Zimbabwean politician (born 1988)

Lumumba William Gerald Mutumanje (born 29 September 1988), known as Acie Lumumba, is a Zimbabwean politician. He made accusations of corruption and misconduct against leading Zimbabwean politicians and institutions. He was briefly head of communications for the Ministry of Finance and Economic Development in October 2018, and was subsequently himself charged with corruption.

==Career==
Lumumba is a Zanu-PF activist who was appointed by Zimbabwe’s Minister of Finance and Economic development Mthuli Ncube to head the ministry’s communications task force. He was fired three days after his appointment, after he accused the Reserve Bank of Zimbabwe (RBOZ) of supplying the Black market with Zimbabwean bond notes. Zimbabwe's Minister of Energy and Power Development, Jorum Gumbo dismissed claims made by Lumumba that a cartel controlled the country's fuel industry. In 2013, Lumumba ran for parliament in a bid to represent the Hatfield Constituency under Zanu-PF. He lost to Tapiwa Mashakada of the Movement for Democratic Change – Tsvangirai (MDC-T) the Minister of Investment Promotion and Economic Planning. In 2016, Lumumba publicly accused Zimbabwe's Indigenisation Minister Patrick Zhuwao of corruption and extortion over Old Mutual shares after Zhuwao had fired him.
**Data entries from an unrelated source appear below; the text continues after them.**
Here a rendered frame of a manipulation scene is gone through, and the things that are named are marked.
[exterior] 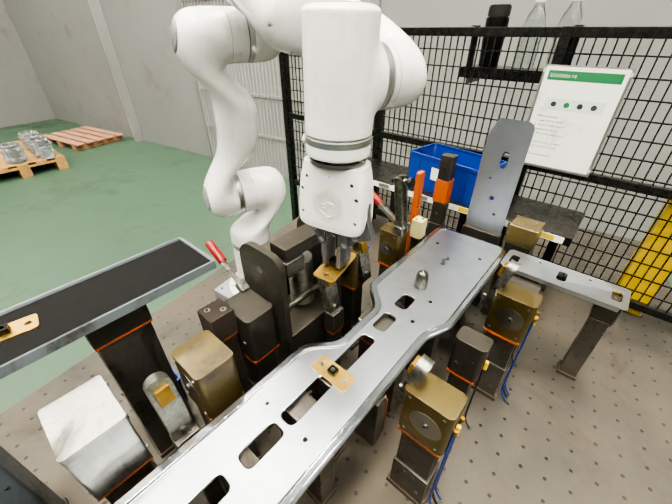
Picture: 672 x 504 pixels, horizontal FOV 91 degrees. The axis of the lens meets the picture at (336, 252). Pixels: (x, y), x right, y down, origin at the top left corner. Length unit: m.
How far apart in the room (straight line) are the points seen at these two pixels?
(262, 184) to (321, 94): 0.60
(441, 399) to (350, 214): 0.34
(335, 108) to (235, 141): 0.51
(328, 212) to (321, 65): 0.18
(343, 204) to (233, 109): 0.47
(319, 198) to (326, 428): 0.37
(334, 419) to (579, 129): 1.11
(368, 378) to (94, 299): 0.50
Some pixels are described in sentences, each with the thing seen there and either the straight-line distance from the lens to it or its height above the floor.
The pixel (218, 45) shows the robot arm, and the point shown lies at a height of 1.52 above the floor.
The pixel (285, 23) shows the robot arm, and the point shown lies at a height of 1.55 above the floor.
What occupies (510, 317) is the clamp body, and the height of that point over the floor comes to 0.99.
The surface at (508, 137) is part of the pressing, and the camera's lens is 1.08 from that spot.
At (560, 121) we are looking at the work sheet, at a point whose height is 1.30.
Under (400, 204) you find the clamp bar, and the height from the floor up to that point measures 1.14.
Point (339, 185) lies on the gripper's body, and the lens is 0.43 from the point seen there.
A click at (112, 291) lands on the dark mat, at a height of 1.16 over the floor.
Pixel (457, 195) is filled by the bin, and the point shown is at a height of 1.05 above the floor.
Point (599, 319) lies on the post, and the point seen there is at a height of 0.93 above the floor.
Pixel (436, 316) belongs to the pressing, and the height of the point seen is 1.00.
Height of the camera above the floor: 1.54
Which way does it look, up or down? 34 degrees down
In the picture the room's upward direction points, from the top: straight up
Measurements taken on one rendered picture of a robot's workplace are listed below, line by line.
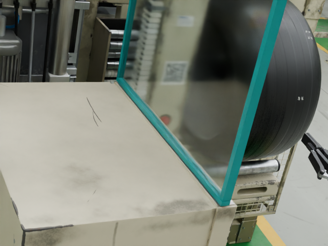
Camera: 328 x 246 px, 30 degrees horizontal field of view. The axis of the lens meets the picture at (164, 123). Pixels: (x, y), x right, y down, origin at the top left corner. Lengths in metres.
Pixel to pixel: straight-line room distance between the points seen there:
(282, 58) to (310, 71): 0.11
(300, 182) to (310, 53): 2.20
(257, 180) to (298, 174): 2.01
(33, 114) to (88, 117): 0.12
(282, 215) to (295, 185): 0.39
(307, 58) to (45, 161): 0.96
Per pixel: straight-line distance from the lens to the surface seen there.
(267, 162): 2.09
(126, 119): 1.37
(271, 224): 3.49
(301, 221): 3.61
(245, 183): 2.05
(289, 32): 1.85
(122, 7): 2.32
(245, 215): 2.91
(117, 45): 2.16
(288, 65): 1.81
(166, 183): 1.16
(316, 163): 1.71
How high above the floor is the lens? 1.87
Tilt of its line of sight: 26 degrees down
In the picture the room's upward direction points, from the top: 12 degrees clockwise
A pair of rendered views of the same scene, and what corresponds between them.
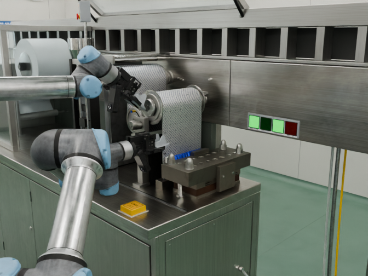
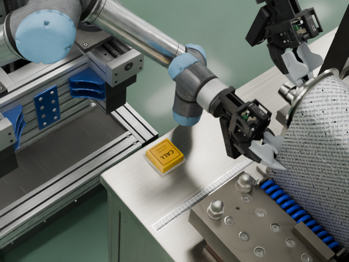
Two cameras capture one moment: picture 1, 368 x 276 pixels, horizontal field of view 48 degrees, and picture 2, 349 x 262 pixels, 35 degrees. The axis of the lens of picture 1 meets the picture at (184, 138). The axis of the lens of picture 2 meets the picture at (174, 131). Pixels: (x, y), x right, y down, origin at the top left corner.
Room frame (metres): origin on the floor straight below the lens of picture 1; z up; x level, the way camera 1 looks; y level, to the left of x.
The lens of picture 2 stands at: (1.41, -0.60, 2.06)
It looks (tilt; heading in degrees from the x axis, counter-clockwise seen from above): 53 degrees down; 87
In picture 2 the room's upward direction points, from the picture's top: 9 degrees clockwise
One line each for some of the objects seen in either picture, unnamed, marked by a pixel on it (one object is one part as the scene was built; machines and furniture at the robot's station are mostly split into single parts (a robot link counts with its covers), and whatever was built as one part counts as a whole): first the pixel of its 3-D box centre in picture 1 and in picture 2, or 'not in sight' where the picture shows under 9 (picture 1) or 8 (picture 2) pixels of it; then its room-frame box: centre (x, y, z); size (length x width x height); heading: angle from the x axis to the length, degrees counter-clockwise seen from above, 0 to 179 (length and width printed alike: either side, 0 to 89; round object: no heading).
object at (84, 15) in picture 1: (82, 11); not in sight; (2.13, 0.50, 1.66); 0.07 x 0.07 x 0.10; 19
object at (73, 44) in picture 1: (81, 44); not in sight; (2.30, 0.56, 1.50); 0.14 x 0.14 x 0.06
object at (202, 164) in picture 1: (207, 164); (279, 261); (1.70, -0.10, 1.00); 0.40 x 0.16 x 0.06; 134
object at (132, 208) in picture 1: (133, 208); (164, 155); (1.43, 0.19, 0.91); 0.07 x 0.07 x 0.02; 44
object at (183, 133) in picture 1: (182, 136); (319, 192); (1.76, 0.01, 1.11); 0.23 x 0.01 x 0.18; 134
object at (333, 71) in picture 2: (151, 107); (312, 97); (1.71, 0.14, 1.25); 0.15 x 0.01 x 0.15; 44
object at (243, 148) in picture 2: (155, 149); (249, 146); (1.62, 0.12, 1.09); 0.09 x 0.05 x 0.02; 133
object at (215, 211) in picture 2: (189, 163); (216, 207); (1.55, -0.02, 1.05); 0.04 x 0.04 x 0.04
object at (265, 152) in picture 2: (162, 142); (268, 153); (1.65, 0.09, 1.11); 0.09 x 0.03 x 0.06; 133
In October 2018, Lumumba exposed senior executives at RBOZ including businessman Kudakwashe Tagwirei for alleged corruption and illegal foreign exchange market trading.

===Arrests===
In 2016, Lumumba insulted former Zimbabwean president Robert Mugabe during a televised speech and was arrested until he was released on USD $400 bail. In November 2018, Lumumba was arrested by the Zimbabwe Anti-Corruption Commission (ZACC) over corruption charges.

==Personal life==
Lumumba was born in 1988, to a domestic worker in Epworth, Harare, and lived abroad for a number of years. In 2016, Lumumba made headlines when a sex tape in which he appeared was leaked on social media.